--- Task description ---
A single figure is required: the number of lines in the listing below containing the word "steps".

--- Data extract ---
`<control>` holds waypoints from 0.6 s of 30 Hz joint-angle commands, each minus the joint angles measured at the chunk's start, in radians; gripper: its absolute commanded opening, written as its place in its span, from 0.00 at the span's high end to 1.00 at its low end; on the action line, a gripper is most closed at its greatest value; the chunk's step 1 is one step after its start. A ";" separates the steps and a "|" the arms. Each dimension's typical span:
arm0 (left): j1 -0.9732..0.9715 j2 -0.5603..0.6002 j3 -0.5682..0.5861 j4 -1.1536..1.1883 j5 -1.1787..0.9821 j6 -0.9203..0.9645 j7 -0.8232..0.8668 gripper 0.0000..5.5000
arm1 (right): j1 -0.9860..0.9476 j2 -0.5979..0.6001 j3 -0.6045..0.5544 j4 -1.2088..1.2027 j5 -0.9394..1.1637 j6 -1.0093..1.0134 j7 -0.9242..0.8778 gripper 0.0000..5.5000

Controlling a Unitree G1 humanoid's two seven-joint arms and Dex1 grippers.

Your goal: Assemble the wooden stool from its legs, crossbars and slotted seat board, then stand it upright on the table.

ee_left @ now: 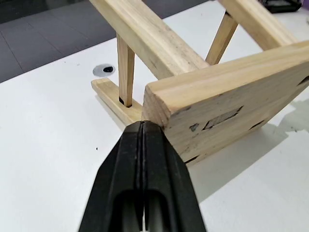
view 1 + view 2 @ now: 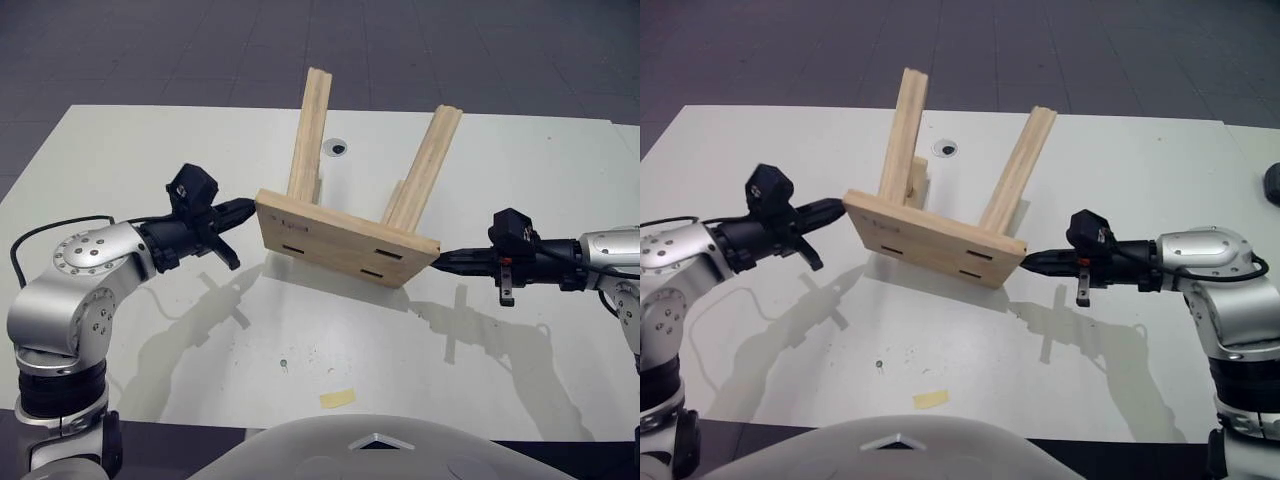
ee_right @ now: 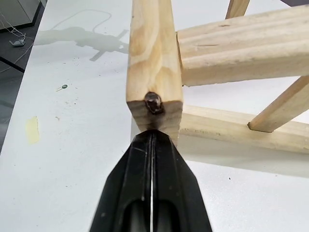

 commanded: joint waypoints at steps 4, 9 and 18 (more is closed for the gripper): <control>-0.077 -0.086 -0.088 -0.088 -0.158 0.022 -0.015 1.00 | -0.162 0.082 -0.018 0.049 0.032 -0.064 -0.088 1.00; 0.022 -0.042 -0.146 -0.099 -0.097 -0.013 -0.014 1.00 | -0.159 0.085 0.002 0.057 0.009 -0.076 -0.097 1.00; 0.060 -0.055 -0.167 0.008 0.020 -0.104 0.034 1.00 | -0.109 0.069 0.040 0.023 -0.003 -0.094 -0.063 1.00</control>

--- Written response ---
2